Je voudrais, par contre, résumer ce qui me paraît, en fin de compte, être les difficultés majeures, principalement économiques, que la Wallonie rencontre pour réussir son redressement économique:

  1. Il faut opérer une reconversion profonde des activités manufacturières vers des produits d'avenir, et développer les activités de services créatrices de richesses par elles-mêmes ou qui sont la condition d'une telle création.

  2. Ceci coûte extrêmement cher et ne peut être financé que par des marges bénéficiaires élevées sur les produits et activités existantes.

  3. Le pays et la Wallonie plus particulièrement doivent donc persévérer dans leurs efforts de compétitivité; c'est une condition nécessaire de la création d'emplois. C'est ainsi que des progrès importants devront encore être réalisés dans la réduction du coût du travail; d'autres sont à engager pour diminuer la charge portant sur les revenus du travail.

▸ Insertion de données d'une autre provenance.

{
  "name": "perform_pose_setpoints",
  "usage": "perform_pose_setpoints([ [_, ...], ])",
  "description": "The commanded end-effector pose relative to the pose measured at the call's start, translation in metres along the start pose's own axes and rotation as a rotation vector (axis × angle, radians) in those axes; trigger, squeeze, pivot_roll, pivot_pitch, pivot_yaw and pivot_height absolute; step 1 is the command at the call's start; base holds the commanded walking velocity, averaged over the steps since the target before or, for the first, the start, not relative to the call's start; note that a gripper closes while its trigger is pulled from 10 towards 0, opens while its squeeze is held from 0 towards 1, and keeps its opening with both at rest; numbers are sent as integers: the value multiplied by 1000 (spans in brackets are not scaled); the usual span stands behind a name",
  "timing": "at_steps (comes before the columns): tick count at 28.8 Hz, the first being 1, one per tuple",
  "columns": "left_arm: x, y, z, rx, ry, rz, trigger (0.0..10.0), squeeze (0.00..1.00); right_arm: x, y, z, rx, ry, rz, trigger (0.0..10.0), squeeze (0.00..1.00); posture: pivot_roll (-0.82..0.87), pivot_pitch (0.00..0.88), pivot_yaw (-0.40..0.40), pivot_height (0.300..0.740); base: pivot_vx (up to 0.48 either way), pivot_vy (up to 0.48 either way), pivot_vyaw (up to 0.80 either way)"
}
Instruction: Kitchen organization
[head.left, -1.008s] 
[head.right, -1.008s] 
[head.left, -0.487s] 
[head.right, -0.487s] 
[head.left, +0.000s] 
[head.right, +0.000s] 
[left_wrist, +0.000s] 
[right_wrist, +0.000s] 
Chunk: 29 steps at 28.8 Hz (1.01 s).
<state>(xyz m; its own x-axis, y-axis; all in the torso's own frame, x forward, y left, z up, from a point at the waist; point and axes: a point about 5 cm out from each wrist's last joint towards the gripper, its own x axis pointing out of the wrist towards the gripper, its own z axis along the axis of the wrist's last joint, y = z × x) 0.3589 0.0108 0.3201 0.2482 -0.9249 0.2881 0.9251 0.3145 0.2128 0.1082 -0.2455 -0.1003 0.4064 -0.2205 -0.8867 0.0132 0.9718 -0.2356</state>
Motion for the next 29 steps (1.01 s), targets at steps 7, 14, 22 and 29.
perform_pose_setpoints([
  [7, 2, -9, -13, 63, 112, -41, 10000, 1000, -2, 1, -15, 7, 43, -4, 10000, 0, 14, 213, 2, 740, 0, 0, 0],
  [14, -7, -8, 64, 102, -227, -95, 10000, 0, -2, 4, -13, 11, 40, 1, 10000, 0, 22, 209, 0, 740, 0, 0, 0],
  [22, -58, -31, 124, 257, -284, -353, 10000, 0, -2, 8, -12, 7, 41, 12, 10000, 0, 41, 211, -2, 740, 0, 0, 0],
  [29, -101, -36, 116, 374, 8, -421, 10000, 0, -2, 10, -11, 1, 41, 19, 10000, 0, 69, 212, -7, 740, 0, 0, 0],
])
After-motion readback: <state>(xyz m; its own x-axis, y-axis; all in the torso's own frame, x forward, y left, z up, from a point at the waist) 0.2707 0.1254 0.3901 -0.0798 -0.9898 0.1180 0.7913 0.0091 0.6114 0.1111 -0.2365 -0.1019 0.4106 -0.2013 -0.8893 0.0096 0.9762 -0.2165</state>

  4. La bonne santé de nos entreprises est difficilement compatible tout autant avec un déficit élevé des finances publiques qu'avec un taux de chômage élevé synonyme de consommation intérieure réduite.

  5. Il faut continuer l'effort de restructuration de nos activités traditionnelles reprises par les pays nouvellement industrialisés, ce qui demande des sacrifices difficilement acceptés en période de chômage intense.

  6. Tout ceci devra continuer à s'effectuer dans un climat économique mondial qui restera porteur d'une croissance faible, ce qui complique singulièrement la tâche.

  7. Il faut aussi avoir conscience que, même en réussissant le redressement de l'économie wallonne de manière à la remettre au niveau de celle du reste du monde industrialisé, cela s'accompagnera d'une réduction progressive mais continue du volume de l'emploi dans le secondaire et cela surtout dans la catégorie des ouvriers. Ce phénomène, généralement mal compris et cependant inéluctable, n'est évidemment pas favorable sur le plan psychologique, bien qu'il soit l'origine fondamentale de l'amélioration du standard de vie.

  8. Enfin, le dernier point que nous devons soulever est celui de la formation. La reconversion de nos activités vers des produits élaborés et vers les activités de service nécessite une réorientation de la formation des jeunes. Cela se pose en termes d'éducation nationale et de formation professionnelle. C'est un problème d'une grande ampleur; c'est à la fois une des conditions du redéploiement économique, mais aussi un point de passage obligé pour réduire le chômage. Nous ne pouvons plus supporter ce gaspillage qui consiste d'une part à manquer des ressources humaines pour assurer la relève correcte des générations, et à la fois maintenir au chômage près de 150.000 jeunes faute pour la plupart d'entre-eux d'une formation suffisante.

Ma conviction est que, plus un problème est difficile, plus il requiert la conjonction des efforts. Et comme je l'ai déjà dit, si une telle entreprise nécessite de la bonne volonté des parties en présence, elle exige encore l'appréciation correcte des problèmes. Mon espoir est d'avoir contribué modestement à cette nécessaire clarification.